(Your assignment)
The string "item" may appear in lines of the entries below. Report how many lines hold it, with only the number.

· · · ·

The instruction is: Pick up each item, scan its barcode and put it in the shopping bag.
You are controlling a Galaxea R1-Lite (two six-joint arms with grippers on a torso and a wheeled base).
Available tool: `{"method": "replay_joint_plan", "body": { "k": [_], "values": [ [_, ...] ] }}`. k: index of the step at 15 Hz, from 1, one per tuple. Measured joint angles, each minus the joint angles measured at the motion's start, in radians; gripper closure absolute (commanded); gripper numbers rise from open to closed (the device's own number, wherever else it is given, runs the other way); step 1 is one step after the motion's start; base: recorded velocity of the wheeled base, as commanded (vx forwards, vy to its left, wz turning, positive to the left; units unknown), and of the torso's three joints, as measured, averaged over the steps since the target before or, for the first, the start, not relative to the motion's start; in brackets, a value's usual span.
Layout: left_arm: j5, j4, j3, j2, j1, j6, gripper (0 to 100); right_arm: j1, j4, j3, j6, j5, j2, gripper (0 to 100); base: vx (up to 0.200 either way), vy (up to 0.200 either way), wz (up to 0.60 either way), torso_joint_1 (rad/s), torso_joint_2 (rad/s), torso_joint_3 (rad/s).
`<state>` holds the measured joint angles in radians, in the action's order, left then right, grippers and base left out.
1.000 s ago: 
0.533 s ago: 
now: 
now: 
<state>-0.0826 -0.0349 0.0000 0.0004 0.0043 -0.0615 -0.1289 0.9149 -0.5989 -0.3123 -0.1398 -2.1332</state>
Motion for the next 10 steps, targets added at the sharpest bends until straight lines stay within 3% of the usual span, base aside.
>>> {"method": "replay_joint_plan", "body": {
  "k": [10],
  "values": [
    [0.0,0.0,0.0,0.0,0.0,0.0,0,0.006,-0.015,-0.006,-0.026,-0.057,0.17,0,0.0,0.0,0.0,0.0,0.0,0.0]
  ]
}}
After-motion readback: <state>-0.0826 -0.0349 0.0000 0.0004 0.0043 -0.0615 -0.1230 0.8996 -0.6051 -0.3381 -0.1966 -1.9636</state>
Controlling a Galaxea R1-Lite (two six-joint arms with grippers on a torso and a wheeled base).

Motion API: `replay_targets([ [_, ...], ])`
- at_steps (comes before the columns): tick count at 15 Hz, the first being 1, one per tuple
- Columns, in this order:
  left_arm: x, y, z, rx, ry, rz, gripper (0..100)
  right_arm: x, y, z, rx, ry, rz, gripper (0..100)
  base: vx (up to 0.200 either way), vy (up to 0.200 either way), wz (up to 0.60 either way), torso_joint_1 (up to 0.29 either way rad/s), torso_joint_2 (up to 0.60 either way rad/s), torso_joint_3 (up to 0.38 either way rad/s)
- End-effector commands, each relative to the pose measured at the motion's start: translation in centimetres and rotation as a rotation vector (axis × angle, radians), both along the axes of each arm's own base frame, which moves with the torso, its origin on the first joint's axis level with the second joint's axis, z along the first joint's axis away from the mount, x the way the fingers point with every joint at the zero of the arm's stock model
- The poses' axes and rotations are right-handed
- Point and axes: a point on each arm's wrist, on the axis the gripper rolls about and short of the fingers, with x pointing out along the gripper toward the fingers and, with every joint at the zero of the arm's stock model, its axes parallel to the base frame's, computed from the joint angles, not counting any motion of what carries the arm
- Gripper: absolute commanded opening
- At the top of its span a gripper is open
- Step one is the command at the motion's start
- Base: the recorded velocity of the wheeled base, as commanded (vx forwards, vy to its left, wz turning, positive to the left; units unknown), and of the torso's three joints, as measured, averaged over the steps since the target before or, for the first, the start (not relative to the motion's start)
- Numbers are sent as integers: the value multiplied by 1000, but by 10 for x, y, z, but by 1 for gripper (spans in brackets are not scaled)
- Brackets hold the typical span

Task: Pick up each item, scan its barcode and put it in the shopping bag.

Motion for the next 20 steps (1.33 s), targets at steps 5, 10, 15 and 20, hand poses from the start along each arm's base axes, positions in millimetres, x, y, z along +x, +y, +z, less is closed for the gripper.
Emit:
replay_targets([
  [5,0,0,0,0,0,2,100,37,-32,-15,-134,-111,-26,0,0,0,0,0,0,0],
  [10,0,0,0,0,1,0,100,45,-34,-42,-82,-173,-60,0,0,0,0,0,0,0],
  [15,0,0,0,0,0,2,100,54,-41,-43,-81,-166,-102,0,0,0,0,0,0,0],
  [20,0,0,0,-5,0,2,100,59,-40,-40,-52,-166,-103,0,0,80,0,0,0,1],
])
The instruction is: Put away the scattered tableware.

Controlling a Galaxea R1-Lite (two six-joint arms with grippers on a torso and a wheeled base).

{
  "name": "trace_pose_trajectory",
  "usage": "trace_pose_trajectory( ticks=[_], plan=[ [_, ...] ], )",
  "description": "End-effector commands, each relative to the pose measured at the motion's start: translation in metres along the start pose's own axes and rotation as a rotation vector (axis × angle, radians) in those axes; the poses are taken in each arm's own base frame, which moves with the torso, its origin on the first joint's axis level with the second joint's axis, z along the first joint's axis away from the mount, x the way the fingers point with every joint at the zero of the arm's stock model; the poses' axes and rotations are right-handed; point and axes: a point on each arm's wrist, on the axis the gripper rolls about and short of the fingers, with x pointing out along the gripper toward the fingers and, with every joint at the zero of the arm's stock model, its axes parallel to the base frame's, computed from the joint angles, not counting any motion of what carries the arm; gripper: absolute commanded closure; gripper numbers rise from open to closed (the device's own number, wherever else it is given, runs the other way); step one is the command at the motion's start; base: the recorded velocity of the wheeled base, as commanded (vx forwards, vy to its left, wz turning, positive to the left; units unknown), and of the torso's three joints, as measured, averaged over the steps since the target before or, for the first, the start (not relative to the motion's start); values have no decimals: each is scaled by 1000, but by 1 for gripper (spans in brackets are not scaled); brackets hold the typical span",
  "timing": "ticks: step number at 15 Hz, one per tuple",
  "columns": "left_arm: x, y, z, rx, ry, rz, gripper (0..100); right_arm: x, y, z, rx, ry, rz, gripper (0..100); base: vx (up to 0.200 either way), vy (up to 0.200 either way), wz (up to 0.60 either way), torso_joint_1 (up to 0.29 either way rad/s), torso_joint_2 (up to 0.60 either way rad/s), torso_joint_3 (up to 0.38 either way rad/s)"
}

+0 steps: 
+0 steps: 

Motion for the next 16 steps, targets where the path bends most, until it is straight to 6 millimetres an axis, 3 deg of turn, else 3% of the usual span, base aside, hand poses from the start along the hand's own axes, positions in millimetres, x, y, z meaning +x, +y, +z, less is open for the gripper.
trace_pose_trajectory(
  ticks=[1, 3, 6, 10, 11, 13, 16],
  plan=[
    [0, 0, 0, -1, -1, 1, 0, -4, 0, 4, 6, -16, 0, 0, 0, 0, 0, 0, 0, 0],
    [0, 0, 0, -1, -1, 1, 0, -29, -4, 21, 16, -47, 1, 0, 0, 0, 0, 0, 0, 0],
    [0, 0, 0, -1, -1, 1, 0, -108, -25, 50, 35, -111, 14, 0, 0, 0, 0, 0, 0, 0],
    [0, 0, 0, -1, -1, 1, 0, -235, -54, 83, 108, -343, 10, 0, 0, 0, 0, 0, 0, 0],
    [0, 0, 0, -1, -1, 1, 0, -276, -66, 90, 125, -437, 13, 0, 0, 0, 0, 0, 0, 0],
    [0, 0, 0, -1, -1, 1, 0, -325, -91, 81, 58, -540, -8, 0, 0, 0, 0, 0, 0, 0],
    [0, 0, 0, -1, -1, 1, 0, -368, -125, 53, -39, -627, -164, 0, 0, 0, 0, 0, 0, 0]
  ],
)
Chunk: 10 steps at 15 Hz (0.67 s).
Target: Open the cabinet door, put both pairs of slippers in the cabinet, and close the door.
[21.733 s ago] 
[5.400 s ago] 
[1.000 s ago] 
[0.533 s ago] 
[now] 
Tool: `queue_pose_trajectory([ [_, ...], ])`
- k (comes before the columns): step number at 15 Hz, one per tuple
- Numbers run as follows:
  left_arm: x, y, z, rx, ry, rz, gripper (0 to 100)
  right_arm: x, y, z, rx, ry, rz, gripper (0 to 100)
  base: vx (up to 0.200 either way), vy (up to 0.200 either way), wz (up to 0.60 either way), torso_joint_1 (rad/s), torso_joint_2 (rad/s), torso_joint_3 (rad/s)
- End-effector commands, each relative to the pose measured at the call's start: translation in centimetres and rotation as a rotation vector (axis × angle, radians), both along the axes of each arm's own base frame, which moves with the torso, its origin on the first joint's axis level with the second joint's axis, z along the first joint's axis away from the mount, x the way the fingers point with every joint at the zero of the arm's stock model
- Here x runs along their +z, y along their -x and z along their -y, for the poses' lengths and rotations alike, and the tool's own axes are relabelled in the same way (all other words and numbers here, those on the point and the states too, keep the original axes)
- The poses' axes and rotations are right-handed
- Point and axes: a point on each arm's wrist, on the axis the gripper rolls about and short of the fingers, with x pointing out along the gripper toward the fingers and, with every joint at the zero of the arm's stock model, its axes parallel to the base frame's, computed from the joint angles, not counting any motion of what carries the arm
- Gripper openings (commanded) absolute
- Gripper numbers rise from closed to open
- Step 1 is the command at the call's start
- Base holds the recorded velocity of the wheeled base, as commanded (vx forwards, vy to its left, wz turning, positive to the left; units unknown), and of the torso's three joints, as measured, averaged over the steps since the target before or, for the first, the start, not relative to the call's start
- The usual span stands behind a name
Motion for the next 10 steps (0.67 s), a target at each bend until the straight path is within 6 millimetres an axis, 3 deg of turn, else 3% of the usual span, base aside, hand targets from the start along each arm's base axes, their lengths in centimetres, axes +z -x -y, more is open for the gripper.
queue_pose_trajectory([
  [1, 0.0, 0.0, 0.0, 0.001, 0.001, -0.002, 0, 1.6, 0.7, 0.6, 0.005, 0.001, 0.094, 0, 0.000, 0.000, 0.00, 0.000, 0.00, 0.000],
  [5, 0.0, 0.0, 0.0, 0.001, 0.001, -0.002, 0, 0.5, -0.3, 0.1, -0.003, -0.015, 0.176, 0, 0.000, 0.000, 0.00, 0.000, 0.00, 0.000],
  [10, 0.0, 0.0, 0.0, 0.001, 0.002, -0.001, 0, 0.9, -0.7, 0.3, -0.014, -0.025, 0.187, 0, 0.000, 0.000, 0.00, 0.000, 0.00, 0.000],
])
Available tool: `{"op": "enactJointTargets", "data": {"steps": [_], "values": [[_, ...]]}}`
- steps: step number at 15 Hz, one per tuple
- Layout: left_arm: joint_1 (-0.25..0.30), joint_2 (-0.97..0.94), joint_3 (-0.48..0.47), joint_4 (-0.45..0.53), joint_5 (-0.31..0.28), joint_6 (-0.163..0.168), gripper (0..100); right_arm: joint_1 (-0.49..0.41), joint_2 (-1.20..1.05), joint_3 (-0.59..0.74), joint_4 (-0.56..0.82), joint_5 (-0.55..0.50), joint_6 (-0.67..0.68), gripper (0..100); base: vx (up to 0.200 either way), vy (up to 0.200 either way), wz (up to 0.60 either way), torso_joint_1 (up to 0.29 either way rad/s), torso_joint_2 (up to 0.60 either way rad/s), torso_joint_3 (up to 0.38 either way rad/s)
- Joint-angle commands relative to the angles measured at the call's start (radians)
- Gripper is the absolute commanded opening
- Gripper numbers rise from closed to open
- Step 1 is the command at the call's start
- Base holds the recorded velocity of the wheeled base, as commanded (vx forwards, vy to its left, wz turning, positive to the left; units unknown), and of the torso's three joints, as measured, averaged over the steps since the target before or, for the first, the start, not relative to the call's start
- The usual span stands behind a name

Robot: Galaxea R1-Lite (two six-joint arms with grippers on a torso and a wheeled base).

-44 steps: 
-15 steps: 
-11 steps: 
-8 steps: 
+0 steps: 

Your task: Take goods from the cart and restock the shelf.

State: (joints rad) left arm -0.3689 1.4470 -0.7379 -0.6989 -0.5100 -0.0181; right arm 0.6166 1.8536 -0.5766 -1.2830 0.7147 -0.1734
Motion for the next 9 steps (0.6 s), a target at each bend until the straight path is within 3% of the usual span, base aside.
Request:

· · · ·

(Response)
2